Numerical calculations in Azure

Here are the steps that I took in looking at Azure and getting a feel for how we could use this. Recently we have made a number of bench mark tests with a simplified Japan earthquake model. This seems a natural place to start. The idea would be to utilize the compute power of the cloud to make earthquake simulations. Here some pseudo code as to what I intend to do

1.    The client loads exposure into cloud storage
2.    The client loads earthquake catalog into cloud storage
3.    The client adds a reference to the exposure and earthquake catalogue data to a queue
4.    The worker node listens on the input queue
5.    The worker node dequeues a reference to data for download
6.    The worker node downloads data from cloud storage
7.    The worker node processes the data
8.    The worker node saves loss data using a reference
9.    The worker node adds a reference to the loss data to a queue
10.    The client listens on the output queue
11.    The client dequeues the reference to result data
12.    The client downloads results and logs

Looking at this sequence the first thing I want to do is to be able to make CRUD operations on Queues and blobs. I found some good examples how this could be done, but I wanted to extend these examples to be more generic. Here's a handy generic function that sends lists of serializable objects to and from blob storage.

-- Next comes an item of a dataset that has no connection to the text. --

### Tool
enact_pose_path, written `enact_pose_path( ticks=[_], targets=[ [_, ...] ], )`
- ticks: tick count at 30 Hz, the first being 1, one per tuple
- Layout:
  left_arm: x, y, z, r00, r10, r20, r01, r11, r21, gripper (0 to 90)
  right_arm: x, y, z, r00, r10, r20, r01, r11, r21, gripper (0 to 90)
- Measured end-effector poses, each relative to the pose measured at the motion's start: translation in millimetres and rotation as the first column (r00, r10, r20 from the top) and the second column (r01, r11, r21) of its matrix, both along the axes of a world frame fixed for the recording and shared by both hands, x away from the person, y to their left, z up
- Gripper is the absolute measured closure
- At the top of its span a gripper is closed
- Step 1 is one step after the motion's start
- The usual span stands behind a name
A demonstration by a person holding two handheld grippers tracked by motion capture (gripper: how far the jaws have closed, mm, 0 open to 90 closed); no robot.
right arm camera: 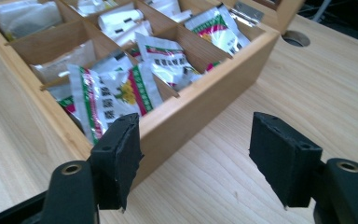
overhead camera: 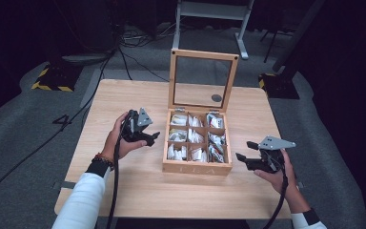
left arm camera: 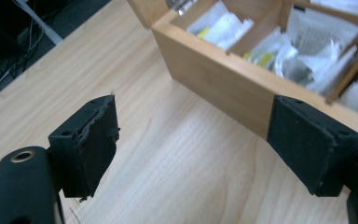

        public void RecieveDataFromStorage<T>(string key, out List<T> data)
        {
                CloudBlobContainer container = _blobClient.GetContainerReference(_blobContainer.Name);
                CloudBlob blob = container.GetBlobReference( key);
                byte[] bdata = blob.DownloadByteArray();

                MemoryStream f = new MemoryStream();
                BinaryFormatter sf = new BinaryFormatter();
                f.Write(bdata, 0, bdata.Length);
                f.Flush();
                List<T> target = new List<T>();
                f.Position = 0;

                target = (List<T>)sf.Deserialize(f); 
                data = target;

            return;
        }

        public void SendDataToStorage<T>(string key, List<T> data)
        {
                CloudBlobContainer container = _blobClient.GetContainerReference(_blobContainer.Name);
                CloudBlob blob = container.GetBlobReference(key);

                MemoryStream f = new MemoryStream();
                BinaryFormatter sf = new BinaryFormatter();
                sf.Serialize(f, data);
                f.Position = 0;
                byte[] bdata = f.ToArray();

                blob.UploadByteArray(bdata);
            return;
        }

Where T can be any serializable entity. With these functions we have an easy way to transfer data too and from the cloud storage.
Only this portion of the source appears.